Venus speaks those words when urging Adonis to follow the example of his horse, which has run off with "[a] breeding jennet" (line 260), and "learn to love" (line 407; cf. lines 385-408). Venus' words, that is to say, are designed to excite and to incite Adonis. They try to do so by putting before him an image of a desirable, available female subjected to a devouring, voyeuristic inspection—and of the male observer/lover's intent to follow that inspection by sexual action: she puts before him an image of the male gaze and of a consequent intent to enact its sexual power. Adonis is apparently meant to realize that he should more or less equate Venus with the desirable, available female figure in her description and that he should make himself approximate the male figure of sexual desire and power. The problem is, however, not only that Adonis does not want to become such a figure but that Venus in fact already resembles it. Adonis rather resembles the female figure in Venus' description, with the significant difference that he wishes to be neither an object of desire nor available.14 While Venus is talking to him, uttering the words now being examined, she has him firmly by the hand and will not let him go, although he asks to be set free (see lines 361-384, especially lines 361-362 with their trope of imprisonment). More important, when Venus earlier tells Adonis about her victory over Mars (lines 97-114) she also has the boy under physical restraint, but on that occasion—in her role as assertive (male) lover—she proceeds to subject him to a version of the male gaze and to voice excitedly what that gaze reveals (lines 115-128-for an ironic counterpart see lines 211-216). Yet Venus cannot, of course, ever enact the sexual power of her masculinized gaze; in that respect, as similarly in respect of gender-reversal, she diverges from the image of the male gaze and of its consequence which she puts before Adonis.

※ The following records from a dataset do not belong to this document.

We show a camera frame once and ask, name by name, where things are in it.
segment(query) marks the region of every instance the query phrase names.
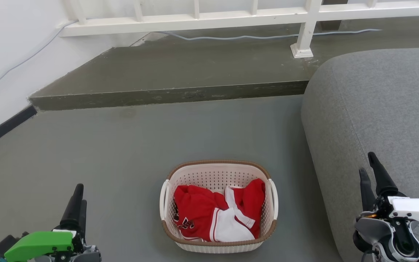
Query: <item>black baseboard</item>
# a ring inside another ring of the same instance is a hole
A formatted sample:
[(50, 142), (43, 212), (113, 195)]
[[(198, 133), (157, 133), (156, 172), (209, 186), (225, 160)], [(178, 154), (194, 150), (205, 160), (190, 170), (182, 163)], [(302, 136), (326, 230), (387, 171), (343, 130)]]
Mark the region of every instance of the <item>black baseboard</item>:
[(8, 121), (0, 124), (0, 138), (34, 115), (36, 115), (36, 109), (33, 106), (29, 106)]

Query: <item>concrete step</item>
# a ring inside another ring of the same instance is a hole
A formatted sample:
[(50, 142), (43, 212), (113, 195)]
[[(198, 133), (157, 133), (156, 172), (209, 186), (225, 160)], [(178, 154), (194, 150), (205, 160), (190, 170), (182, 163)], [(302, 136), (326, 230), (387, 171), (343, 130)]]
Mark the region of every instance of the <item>concrete step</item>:
[[(185, 37), (273, 36), (298, 33), (299, 24), (175, 32)], [(29, 99), (41, 111), (194, 102), (302, 94), (325, 61), (383, 48), (419, 47), (419, 17), (347, 20), (340, 31), (314, 36), (313, 58), (294, 59), (296, 37), (276, 40), (192, 40), (166, 36), (138, 47), (113, 48)]]

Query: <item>gray concrete floor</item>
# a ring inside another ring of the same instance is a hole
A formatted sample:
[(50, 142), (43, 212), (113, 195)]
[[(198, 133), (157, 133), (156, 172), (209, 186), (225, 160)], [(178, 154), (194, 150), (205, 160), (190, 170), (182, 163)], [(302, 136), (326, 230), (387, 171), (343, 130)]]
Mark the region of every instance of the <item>gray concrete floor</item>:
[[(55, 227), (85, 184), (87, 241), (103, 261), (341, 261), (300, 121), (301, 96), (40, 113), (0, 139), (0, 240)], [(181, 250), (160, 224), (168, 173), (198, 159), (264, 166), (278, 188), (273, 236), (242, 254)]]

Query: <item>white wire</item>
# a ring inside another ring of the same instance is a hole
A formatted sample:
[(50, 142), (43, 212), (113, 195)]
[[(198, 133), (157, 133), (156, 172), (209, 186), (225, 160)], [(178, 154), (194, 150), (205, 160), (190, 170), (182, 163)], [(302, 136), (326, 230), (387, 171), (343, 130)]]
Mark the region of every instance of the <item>white wire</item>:
[[(41, 48), (37, 49), (35, 52), (33, 52), (28, 58), (25, 58), (23, 61), (21, 61), (20, 63), (17, 63), (16, 65), (10, 67), (9, 70), (6, 70), (5, 73), (0, 75), (0, 80), (5, 77), (5, 75), (7, 75), (7, 73), (9, 73), (10, 71), (12, 71), (13, 69), (17, 68), (18, 66), (22, 65), (23, 63), (27, 62), (28, 60), (30, 60), (30, 58), (34, 57), (35, 55), (37, 55), (38, 53), (40, 53), (40, 51), (42, 51), (43, 49), (45, 49), (46, 46), (48, 46), (58, 35), (61, 31), (63, 31), (63, 29), (68, 26), (68, 25), (72, 25), (73, 23), (75, 23), (77, 21), (70, 21), (67, 22), (63, 25), (61, 25), (60, 29), (55, 31), (54, 35), (50, 38), (50, 40), (48, 40), (47, 43), (45, 43)], [(360, 30), (360, 31), (337, 31), (337, 32), (326, 32), (326, 33), (314, 33), (313, 35), (334, 35), (337, 33), (362, 33), (362, 32), (368, 32), (368, 31), (381, 31), (379, 29), (365, 29), (365, 30)], [(294, 34), (294, 35), (277, 35), (277, 36), (265, 36), (265, 37), (261, 37), (261, 36), (251, 36), (251, 35), (242, 35), (242, 36), (237, 36), (237, 37), (210, 37), (210, 36), (200, 36), (200, 37), (193, 37), (193, 38), (187, 38), (187, 37), (183, 37), (181, 35), (176, 35), (175, 33), (172, 32), (168, 32), (168, 31), (161, 31), (158, 33), (164, 33), (166, 35), (172, 35), (178, 38), (181, 38), (183, 40), (199, 40), (199, 39), (212, 39), (212, 40), (236, 40), (236, 39), (242, 39), (242, 38), (253, 38), (253, 39), (276, 39), (276, 38), (287, 38), (287, 37), (293, 37), (293, 36), (298, 36), (298, 34)]]
[[(380, 29), (364, 29), (360, 31), (336, 31), (336, 32), (325, 32), (325, 33), (314, 33), (313, 35), (334, 35), (337, 33), (362, 33), (362, 32), (369, 32), (369, 31), (381, 31)], [(173, 32), (169, 31), (161, 31), (158, 33), (164, 33), (166, 35), (172, 35), (175, 37), (178, 37), (183, 40), (200, 40), (200, 39), (212, 39), (212, 40), (236, 40), (236, 39), (242, 39), (242, 38), (252, 38), (252, 39), (276, 39), (276, 38), (287, 38), (287, 37), (293, 37), (298, 36), (298, 34), (294, 35), (277, 35), (277, 36), (251, 36), (251, 35), (242, 35), (237, 37), (211, 37), (211, 36), (200, 36), (200, 37), (193, 37), (193, 38), (187, 38), (181, 35), (176, 35)]]
[(7, 73), (9, 73), (10, 71), (12, 71), (13, 69), (17, 68), (18, 66), (22, 65), (23, 63), (27, 62), (28, 60), (30, 60), (30, 58), (34, 57), (35, 55), (37, 55), (38, 53), (40, 53), (40, 51), (42, 51), (43, 49), (45, 49), (46, 46), (48, 46), (58, 35), (61, 31), (63, 31), (63, 29), (68, 26), (68, 25), (72, 25), (73, 23), (75, 23), (77, 21), (70, 21), (67, 22), (63, 25), (61, 25), (60, 29), (56, 30), (53, 32), (53, 36), (48, 40), (47, 43), (45, 43), (41, 48), (37, 49), (35, 52), (33, 52), (30, 56), (28, 56), (28, 58), (25, 58), (22, 62), (19, 62), (17, 64), (15, 64), (14, 66), (12, 66), (9, 70), (6, 70), (5, 73), (0, 75), (0, 80), (5, 77), (5, 75), (7, 75)]

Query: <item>laundry basket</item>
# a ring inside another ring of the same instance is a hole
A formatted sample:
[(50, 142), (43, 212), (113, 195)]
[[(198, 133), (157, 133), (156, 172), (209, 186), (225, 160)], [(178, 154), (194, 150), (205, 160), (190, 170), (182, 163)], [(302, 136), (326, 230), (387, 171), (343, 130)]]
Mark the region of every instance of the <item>laundry basket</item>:
[[(176, 207), (173, 196), (177, 186), (192, 184), (213, 192), (223, 192), (226, 186), (245, 187), (257, 178), (263, 180), (266, 185), (261, 233), (257, 239), (238, 242), (195, 242), (183, 239), (173, 221)], [(184, 250), (215, 254), (246, 252), (261, 246), (274, 232), (278, 218), (278, 193), (268, 172), (255, 163), (230, 160), (189, 162), (174, 169), (164, 181), (159, 199), (159, 211), (164, 231)]]

However if Adonis is subjected at some moments of the text to the masculinized gaze of Venus, he is pervasively and primarily subjected throughout it to the male gaze of the implied reader.15 A main factor in that would seem to be the narrator's recurrent, emphatic devaluing in the poem of Venus, the goddess of love, as an object of desire. From the first stanza he treats her ludically, introducing her as "[s]ick-thoughted Venus" who "like a bold-fac'd suitor 'gins to woo" Adonis (lines 5-6). From the start she seems a figure of comedy and of pathos. Thereafter, the narrator makes her appear not merely comic (as in lines 463-468) or pathetic (as in lines 1057-1062) but grotesque as well—veering between the poles of comedy and of pathos: in her physical power (for example, when exercizing force on Adonis; see lines 29-35); in her unreasoning and excessive passion (see lines 25-28, 61-66, 217-222, and so on). Those accord with the grotesqueness of much of her libertine rhetoric (cf. the excesses of pleading and of cajoling in lines 187-198, for instance). The narrator stresses, too, the grotesqueness/ferocity of her predatory desire (lines 54-60, 67-68, 541-576, and so on). He treats her with condescension (as notably in lines 607-610) and even celebrates her beauty only to heighten the reader's perception of Adonis' unique beauty (see, for example, lines 352-364).16 The repeated devaluing of Venus as an object of sexual desire, for all her beauty, helps in the placement of Adonis in that role; it facilitates, that is to say, the deflection of the implied reader's male gaze from the goddess of love to the adolescent boy.
The workings and results of that deflection can, I think, be briefly and representatively illustrated. When, to cite an early instance (lines 40-84), Adonis has been pushed to the ground by Venus and is, in effect, restrained by her (see lines 40-42), her virtual imprisonment of the boy seems clearly to promote him as the implied (and male) reader's object of sexual focus. Venus "stroke[s Adonis'] cheek" and begins to kiss him (lines 45-48). His response to her doing so is represented in terms that feminize him (lines 49-50, discussed above, and line 53)—whereas, of course, her assertive sexual actions imply her masculinization. Moreover, the narrator then introduces a short, simple account of Venus' proceeding, again and again, to kiss Adonis' face (lines 59-60), by vividly and at greater length comparing the impassioned goddess to an "empty eagle" tearing at and devouring its prey (lines 55-58). To that point in the episode, Venus has arguably been imaged as desiring rather than as desirable. Her beauty has been alluded to once (line 51); her desire for Adonis has been indicated to be confining, insistent, and fiercely predatory. On the other hand, and in contrast to the (ultimately grotesque) representation of Venus, the picture of Adonis has been that of a helpless, feminized victim of sexual violence. The reader sees a sexually devalued Venus and an Adonis who is sexually foregrounded to the goddess's cost.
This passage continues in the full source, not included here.